What's one change that can help COVID-19 patients in the short term?

We could loosen restrictions on sites of care to make telemedicine more broadly available in situations where it might not otherwise be reimbursed. That's really important, both for expanding capacity and for limiting in-person contact—particularly for vulnerable populations.

Low-risk patients may be more likely to be able to care for themselves at home. But a trip to see a health care provider may be more dangerous for a high-risk person. When you think about that first consultation, you want to minimize the need for high-risk populations to go into high-risk sites of care. Having the option to conduct that first visit remotely is important.

Alternative, broadly accessible modes of care also enable better monitoring and surveillance of individual and population health. Because we don't have robust population health monitoring and testing in place, looking for people with the constellation of symptoms consistent with COVID-19 is an important tool to monitor the spread of the disease.

Does COVID-19 change the conversation about whether or not insurance should primarily be tied to employment?

It certainly brings the issue into crucial focus—particularly the hardship faced by those who are not only losing their jobs, but losing their health insurance.

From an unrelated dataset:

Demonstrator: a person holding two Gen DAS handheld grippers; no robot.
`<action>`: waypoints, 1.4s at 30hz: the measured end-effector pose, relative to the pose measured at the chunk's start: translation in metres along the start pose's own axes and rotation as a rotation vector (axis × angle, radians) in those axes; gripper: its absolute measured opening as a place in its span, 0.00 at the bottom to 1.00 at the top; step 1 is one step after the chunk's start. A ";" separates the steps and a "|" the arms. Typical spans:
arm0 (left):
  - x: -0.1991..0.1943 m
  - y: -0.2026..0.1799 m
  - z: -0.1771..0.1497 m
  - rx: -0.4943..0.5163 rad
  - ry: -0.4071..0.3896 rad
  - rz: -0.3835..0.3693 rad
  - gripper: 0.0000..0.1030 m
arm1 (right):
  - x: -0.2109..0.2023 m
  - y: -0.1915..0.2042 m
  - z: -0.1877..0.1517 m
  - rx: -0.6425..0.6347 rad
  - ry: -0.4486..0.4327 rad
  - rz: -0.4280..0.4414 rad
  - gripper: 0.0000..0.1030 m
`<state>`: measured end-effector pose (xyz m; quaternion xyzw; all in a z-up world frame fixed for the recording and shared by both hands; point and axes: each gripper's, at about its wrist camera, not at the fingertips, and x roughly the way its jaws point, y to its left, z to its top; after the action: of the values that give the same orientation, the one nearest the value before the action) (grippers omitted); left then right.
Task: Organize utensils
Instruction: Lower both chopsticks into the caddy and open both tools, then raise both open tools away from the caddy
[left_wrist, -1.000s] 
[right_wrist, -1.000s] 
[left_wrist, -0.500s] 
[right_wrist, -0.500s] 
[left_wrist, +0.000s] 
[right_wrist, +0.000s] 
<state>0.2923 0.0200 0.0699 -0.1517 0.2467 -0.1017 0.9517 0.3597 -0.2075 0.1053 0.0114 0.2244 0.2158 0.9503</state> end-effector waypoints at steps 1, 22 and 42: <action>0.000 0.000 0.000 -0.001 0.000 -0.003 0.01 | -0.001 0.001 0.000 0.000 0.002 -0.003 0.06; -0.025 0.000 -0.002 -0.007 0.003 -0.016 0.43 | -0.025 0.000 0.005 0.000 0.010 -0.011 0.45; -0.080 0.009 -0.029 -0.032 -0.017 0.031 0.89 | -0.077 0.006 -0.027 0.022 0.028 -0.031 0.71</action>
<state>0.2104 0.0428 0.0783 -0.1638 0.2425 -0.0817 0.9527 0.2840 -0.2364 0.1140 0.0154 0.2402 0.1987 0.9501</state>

This is something that was an area of active debate before the pandemic, with the public discourse on Medicare for All, versus exchanges, versus employer health insurance. But I do not imagine that, as a country, we're in a position to do a major overhaul of our health care system right now—rather than rapid expansion of multiple avenues in our system to get people care.

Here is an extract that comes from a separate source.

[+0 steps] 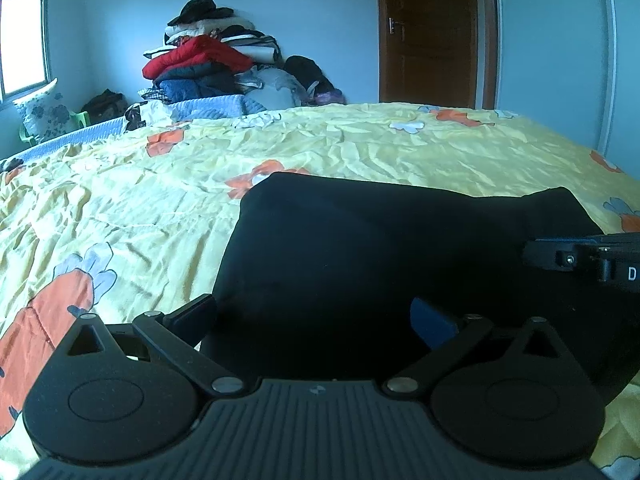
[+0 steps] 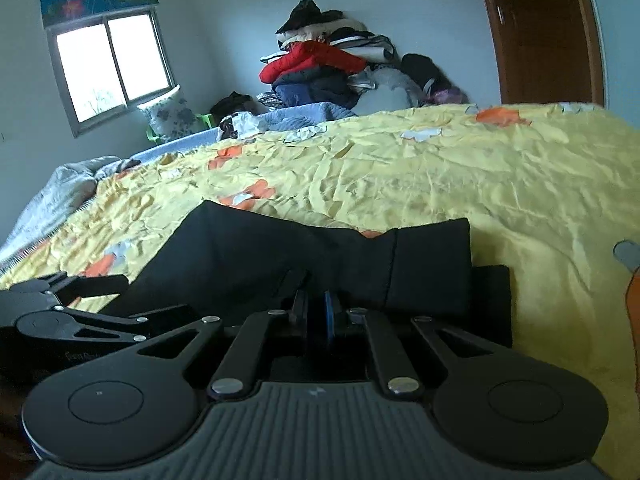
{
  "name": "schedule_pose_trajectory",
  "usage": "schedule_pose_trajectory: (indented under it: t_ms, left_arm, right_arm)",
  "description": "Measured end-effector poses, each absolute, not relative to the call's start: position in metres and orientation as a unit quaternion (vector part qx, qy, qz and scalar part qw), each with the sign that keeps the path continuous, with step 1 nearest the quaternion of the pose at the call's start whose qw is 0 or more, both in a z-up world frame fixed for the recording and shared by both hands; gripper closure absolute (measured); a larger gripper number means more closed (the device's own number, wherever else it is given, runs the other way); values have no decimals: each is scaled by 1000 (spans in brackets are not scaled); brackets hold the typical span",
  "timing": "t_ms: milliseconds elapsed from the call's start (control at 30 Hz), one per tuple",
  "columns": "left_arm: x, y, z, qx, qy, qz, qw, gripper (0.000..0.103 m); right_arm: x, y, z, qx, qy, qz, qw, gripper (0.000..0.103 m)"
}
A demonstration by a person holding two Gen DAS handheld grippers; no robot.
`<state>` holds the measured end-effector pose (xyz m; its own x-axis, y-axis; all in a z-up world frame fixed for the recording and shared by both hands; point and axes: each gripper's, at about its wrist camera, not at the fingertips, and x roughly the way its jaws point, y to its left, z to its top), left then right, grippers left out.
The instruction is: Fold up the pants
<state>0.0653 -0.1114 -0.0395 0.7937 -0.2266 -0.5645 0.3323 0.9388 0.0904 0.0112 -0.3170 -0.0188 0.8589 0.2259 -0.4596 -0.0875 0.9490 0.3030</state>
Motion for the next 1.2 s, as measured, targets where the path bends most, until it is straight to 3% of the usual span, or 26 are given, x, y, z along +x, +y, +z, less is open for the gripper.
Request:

Right now, the focus has to be on measures to mitigate the spread of the disease. And to expand our capacity to treat it—personnel, hospital beds, social distancing, reducing disease transmission. That has to be our short-term, and probably medium-term, focus. Fixing health insurance markets is just going to take longer than we have in the midst of a crisis. But moving forward, the crisis will surely influence the public debate about the mechanisms through which we all get our health and .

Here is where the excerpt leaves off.